In a galaxy teeming with potentially habitable planets, it’s reasonable to speculate that other spacefaring civilizations exist — and perhaps even that some, or their robotic probes, have already reached Earth. The distances between stars are daunting, yes, but if travel time doesn’t matter — either because the aliens are non-biological robots or because they go dormant for the trip (some cicadas, for example, sleep 17 years underground only to emerge for a few months) — the possibility of extraterrestrial visitors can’t be ruled out. 

That raises an obvious question: As the physicist Enrico Fermi famously asked, “Where is everybody?” Despite thousands of UFO/UAP sightings in the past 80 years alone, there is still no generally accepted evidence of an alien spacecraft reaching Earth. 

It’s not as though we haven’t looked. Any number of telescopes and spaceborne cameras might have spotted an incoming spacecraft that came close to us. Ground-based telescope networks can detect objects as small as 10 centimeters as far out as geosynchronous orbit (22,000 miles altitude). In recent decades, NASA-funded early-warning systems like the Catalina Sky Survey and the Asteroid Terrestrial-impact Last Alert System (ATLAS) have been on constant lookout for asteroids that might threaten Earth. ATLAS is able to spot a small (~20-meter) asteroid several days out, and a 100-meter asteroid several weeks out. 

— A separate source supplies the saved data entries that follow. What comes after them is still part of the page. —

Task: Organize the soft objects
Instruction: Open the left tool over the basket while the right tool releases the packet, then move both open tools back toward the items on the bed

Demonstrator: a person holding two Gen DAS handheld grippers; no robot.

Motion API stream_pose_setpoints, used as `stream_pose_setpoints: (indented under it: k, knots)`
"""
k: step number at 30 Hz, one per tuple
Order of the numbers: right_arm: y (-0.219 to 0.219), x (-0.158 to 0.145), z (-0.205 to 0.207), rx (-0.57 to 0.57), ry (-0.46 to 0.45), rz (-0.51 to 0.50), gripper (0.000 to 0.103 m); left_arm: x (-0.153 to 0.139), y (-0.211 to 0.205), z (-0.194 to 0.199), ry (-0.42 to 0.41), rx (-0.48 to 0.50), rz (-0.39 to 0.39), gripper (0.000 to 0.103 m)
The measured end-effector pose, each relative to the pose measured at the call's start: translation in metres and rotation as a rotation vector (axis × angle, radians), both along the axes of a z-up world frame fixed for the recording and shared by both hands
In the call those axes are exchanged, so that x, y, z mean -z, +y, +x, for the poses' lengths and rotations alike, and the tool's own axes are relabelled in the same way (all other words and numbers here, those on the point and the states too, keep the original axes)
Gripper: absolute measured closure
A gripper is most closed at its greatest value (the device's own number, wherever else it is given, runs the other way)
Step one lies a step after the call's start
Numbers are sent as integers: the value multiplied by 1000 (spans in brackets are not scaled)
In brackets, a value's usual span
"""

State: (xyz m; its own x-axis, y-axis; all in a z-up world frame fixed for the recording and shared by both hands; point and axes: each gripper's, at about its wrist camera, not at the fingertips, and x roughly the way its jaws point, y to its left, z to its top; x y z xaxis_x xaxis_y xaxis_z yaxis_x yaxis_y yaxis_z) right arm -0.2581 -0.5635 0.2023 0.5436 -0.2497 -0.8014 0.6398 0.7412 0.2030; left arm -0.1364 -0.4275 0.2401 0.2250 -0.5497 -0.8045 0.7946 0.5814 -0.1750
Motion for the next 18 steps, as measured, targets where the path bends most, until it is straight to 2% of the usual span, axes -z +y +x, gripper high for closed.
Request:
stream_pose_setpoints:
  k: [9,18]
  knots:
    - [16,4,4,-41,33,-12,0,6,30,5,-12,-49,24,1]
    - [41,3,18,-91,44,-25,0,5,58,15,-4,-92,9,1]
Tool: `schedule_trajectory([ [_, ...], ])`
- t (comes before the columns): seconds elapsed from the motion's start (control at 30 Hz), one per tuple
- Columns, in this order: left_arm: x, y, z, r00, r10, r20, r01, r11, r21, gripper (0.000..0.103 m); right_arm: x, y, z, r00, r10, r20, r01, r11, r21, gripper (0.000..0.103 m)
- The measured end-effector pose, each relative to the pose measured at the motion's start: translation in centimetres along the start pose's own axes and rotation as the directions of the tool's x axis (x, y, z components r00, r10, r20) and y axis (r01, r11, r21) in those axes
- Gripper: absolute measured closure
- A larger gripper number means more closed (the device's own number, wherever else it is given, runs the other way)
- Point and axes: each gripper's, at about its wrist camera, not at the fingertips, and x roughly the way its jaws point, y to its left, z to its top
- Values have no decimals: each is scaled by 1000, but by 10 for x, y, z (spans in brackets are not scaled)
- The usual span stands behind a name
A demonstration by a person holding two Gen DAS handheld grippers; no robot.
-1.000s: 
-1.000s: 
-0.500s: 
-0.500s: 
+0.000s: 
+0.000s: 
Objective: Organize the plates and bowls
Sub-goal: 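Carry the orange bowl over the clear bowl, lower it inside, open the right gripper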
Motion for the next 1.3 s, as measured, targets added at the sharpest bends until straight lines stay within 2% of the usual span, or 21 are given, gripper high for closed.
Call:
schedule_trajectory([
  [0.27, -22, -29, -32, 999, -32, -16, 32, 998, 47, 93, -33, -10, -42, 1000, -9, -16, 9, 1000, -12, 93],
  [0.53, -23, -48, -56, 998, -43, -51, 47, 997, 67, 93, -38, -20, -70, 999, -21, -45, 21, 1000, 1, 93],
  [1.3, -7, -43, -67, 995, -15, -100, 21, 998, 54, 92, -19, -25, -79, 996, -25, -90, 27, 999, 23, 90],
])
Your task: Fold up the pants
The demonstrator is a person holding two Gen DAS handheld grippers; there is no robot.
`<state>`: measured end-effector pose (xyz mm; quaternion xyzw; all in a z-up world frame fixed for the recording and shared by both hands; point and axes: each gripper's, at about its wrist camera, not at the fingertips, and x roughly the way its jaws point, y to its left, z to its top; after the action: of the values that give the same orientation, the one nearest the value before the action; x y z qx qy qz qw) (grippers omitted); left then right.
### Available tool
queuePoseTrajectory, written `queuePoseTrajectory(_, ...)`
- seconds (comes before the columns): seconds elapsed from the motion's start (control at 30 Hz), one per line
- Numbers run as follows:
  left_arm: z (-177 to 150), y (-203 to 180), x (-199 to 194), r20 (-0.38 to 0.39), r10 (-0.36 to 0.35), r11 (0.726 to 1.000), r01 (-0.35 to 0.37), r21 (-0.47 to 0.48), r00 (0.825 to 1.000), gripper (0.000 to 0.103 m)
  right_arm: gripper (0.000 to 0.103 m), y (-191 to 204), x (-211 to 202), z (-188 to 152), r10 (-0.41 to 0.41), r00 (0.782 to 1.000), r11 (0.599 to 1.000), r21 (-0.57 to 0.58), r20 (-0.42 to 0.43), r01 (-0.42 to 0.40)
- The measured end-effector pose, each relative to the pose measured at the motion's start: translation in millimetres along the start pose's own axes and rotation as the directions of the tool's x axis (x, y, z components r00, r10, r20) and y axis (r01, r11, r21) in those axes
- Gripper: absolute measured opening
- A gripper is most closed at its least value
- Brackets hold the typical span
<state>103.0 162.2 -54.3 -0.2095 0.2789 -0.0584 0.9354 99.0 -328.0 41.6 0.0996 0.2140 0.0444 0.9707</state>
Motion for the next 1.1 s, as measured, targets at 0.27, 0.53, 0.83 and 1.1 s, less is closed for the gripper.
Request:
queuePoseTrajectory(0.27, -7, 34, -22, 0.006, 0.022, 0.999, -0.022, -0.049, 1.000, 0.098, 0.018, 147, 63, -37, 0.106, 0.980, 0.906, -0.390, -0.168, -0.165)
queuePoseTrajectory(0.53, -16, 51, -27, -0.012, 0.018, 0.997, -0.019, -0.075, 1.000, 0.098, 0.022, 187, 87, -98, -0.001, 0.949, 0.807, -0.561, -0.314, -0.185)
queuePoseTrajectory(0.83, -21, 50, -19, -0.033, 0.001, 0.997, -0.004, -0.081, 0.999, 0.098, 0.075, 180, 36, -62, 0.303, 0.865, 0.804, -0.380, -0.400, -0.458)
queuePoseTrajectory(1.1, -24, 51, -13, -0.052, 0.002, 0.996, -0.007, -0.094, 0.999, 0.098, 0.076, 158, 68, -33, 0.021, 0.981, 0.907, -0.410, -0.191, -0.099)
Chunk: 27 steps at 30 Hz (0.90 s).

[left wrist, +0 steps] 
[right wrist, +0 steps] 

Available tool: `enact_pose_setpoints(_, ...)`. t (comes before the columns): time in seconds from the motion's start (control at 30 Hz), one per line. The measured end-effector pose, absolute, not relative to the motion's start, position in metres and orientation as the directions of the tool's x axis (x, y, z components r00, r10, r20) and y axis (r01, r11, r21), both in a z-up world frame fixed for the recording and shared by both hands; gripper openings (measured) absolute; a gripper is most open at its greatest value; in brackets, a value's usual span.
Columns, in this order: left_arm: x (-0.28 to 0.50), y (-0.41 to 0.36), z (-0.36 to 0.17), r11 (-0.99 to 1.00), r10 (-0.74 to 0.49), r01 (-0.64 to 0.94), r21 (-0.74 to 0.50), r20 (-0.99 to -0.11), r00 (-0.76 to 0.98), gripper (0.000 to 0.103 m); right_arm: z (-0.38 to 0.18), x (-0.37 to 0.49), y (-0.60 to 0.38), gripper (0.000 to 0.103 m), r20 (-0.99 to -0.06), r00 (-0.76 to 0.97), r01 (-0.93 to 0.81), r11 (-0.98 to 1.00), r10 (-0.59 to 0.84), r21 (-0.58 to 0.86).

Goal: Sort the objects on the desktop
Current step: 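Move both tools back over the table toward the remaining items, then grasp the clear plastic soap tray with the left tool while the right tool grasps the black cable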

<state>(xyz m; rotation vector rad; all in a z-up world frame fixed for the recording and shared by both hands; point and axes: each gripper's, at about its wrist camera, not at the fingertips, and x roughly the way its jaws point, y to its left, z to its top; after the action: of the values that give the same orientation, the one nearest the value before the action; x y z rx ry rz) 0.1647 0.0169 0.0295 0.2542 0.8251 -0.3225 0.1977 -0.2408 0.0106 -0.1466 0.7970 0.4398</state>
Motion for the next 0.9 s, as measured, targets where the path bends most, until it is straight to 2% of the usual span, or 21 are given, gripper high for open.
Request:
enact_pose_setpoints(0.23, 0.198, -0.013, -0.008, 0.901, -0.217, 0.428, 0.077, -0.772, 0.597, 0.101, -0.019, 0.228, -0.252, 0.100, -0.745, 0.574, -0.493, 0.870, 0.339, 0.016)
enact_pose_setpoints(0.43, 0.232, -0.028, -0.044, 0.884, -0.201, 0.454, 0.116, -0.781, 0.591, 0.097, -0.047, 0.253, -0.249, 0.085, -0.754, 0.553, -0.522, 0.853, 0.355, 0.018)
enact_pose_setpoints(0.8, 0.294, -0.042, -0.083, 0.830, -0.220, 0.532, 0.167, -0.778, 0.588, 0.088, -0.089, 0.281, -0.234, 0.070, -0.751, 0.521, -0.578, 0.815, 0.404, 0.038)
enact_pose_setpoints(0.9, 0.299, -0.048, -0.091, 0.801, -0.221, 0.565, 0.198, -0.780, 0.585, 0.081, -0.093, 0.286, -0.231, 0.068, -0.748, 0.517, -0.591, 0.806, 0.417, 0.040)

Every once in a while, these sentinels even mistake one of our own probes for an asteroid. In 2020, for example, Catalina dutifully reported a moving object in space, presumably yet another flying rock, that was quickly recognized as the BepiColumbo spacecraft making a close approach to Earth. 

So far, though, nobody’s spotted any alien probes. Despite early speculation that an interloper called ’Oumuamua, discovered in 2017 — still one of only two large objects known to have arrived from outside our Solar System — might be artificial, the consensus is that it’s just another space rock.

Our ability to spot such interstellar visitors is about to take an enormous leap, however. This summer, the Vera C. Rubin Observatory, one of the most eagerly awaited telescopes of all time, is due to see its “first light”  on a remote mountaintop in Chile. Conceived more than a quarter century ago as the Large Synoptic Survey Telescope or LSST, Rubin’s job, as the original name implies, is to take pictures of the entire southern sky with high sensitivity, using the largest digital camera ever built. More importantly, it will repeat its all-sky survey every three to four nights for at least a decade.